Dans une interview accordée à Shinobi pour Bitcoin Magazine, Armin Sabouri, développeur et contributeur du projet Payjoin Dev Kit soutenu notamment par OpenSats et Spiral, revient sur la vision, les défis et les évolutions à venir en matière de confidentialité sur le réseau Bitcoin.
Plutôt que d’opter pour la création d’un portefeuille spécialisé ou d’un outil dédié, l’équipe de Payjoin Dev Kit a fait le choix stratégique de développer un kit de développement logiciel générique. L’objectif principal est de rendre la confidentialité accessible par défaut dans tous les portefeuilles Bitcoin et pour chaque type de dépense. En s’appuyant sur l’expérience utilisateur actuelle, basée sur le scan de codes QR et l’émission de factures, l’intégration se veut totalement fluide pour l’utilisateur final. Écrit en Rust et doté de liaisons vers plusieurs langages de programmation, le kit est déjà déployé dans des applications en production comme Cake Wallet et Bull Bitcoin Mobile, tandis qu’une douzaine d’autres intégrations sont actuellement en cours de développement.
Pour comprendre l’intérêt de Payjoin, il convient d’analyser le fonctionnement des entreprises de surveillance de la chaîne de blocs. Ces sociétés appliquent une règle essentielle appelée l’heuristique des entrées communes, qui suppose que toutes les entrées d’une transaction appartiennent à un seul et même propriétaire. Le Payjoin perturbe cette analyse en introduisant de faux positifs grâce à une collaboration directe entre l’expéditeur et le destinataire. Concrètement, l’expéditeur crée une transaction signée puis la transmet au destinataire, qui y ajoute ses propres entrées et sorties avant de la publier. La transaction finale ressemble ainsi à un paiement ordinaire tout en trompant les outils de surveillance.

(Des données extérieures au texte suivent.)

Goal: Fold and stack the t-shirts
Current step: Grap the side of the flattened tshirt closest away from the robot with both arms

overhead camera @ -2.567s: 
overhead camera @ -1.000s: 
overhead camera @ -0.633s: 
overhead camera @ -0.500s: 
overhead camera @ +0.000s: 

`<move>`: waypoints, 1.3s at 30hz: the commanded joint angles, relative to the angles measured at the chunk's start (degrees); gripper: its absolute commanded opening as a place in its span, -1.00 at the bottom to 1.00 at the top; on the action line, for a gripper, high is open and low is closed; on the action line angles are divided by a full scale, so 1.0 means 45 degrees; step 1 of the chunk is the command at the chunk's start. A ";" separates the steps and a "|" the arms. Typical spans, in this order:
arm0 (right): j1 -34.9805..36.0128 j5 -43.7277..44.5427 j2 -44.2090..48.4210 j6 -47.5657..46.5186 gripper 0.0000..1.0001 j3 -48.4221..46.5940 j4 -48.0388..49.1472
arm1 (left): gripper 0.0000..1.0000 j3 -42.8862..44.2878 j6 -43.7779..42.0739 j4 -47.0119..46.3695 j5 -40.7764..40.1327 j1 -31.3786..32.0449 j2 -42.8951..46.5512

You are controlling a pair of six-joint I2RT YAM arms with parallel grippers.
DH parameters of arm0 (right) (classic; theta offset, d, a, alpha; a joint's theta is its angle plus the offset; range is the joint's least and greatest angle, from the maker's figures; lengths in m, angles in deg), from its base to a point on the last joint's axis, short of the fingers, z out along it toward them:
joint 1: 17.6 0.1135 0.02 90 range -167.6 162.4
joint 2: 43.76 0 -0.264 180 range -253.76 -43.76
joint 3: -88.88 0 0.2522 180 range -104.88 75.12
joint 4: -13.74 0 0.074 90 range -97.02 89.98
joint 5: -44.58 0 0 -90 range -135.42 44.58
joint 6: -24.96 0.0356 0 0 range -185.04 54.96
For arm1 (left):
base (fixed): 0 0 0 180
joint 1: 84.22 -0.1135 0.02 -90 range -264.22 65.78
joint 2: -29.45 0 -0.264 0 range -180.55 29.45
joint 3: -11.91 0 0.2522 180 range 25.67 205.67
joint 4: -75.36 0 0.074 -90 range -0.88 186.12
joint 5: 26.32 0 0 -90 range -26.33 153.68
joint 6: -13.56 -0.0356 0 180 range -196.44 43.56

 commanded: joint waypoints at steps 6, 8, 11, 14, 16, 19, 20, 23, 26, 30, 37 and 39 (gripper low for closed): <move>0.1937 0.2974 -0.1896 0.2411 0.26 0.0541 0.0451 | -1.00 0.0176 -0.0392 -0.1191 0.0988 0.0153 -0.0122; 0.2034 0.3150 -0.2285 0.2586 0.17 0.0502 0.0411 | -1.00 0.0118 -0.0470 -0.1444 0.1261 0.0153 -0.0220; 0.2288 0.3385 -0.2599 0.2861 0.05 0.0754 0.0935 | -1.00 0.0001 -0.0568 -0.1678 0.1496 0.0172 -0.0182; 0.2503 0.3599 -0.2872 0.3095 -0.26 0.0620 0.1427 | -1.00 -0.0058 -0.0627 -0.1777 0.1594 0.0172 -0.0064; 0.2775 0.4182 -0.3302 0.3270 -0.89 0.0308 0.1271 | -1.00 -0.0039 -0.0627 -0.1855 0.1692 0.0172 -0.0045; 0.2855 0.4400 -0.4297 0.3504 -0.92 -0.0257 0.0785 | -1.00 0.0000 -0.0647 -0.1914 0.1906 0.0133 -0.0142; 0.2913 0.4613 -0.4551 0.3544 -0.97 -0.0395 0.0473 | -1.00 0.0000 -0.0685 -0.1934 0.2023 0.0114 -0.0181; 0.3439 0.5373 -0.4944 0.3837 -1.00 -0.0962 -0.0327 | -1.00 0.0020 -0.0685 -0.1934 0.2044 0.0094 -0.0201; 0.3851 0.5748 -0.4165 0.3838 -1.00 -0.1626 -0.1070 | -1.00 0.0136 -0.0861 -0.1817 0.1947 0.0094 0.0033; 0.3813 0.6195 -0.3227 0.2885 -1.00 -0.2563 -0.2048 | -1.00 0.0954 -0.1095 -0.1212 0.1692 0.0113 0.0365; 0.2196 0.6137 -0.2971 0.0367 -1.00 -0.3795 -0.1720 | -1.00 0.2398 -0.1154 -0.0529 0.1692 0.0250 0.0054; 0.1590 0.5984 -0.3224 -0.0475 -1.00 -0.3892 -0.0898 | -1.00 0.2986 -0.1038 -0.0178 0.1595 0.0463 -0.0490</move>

Cependant, le Payjoin classique présente certaines limites techniques. D’une part, il n’assure pas la confidentialité vis-à-vis de la contrepartie, puisque l’expéditeur et le destinataire connaissent mutuellement leurs entrées respectives. D’autre part, la présence d’empreintes de portefeuilles constitue un risque majeur. Si les portefeuilles des deux parties configurent différemment certains paramètres de transaction, comme les verrous temporels, ces divergences créent des signatures identifiables qui permettent aux analystes de décomposer la transaction et d’annuler le gain d’anonymat.
Face à ces contraintes, l’équipe concentre ses travaux de recherche sur plusieurs axes stratégiques. Il s’agit tout d’abord de sensibiliser les développeurs à l’importance d’une parfaite homogénéité dans la construction des transactions, mais aussi d’étudier la randomisation de certains champs. Par ailleurs, face au manque de transparence des entreprises de surveillance, l’équipe travaille sur un outil d’analyse open-source en faisant revivre des projets comme BlockSci. Cela permettra aux chercheurs de tester leurs propres heuristiques et de mesurer objectivement l’efficacité des mécanismes de confidentialité. Enfin, le projet vise à évoluer vers des Payjoins multi-parties sans coordinateur centralisé. Après une première étape permettant de grouper plusieurs paiements vers un seul destinataire, l’objectif à long terme est d’associer de multiples expéditeurs et destinataires afin d’éliminer la connaissance des contreparties et de bloquer les attaques par intersection.
Pour l’année à venir, le projet s’articule autour de deux axes complémentaires. La priorité absolue reste l’intégration technique auprès d’une douzaine de nouveaux portefeuilles afin d’offrir une expérience de développement la plus simple possible. En parallèle, les travaux théoriques se poursuivront pour analyser la structure des transactions et le comportement du graphe sur le long terme. La confidentialité sur Bitcoin ne doit pas être perçue comme un réglage ponctuel, mais comme un effort dynamique qu’il faut entretenir activement dans le temps.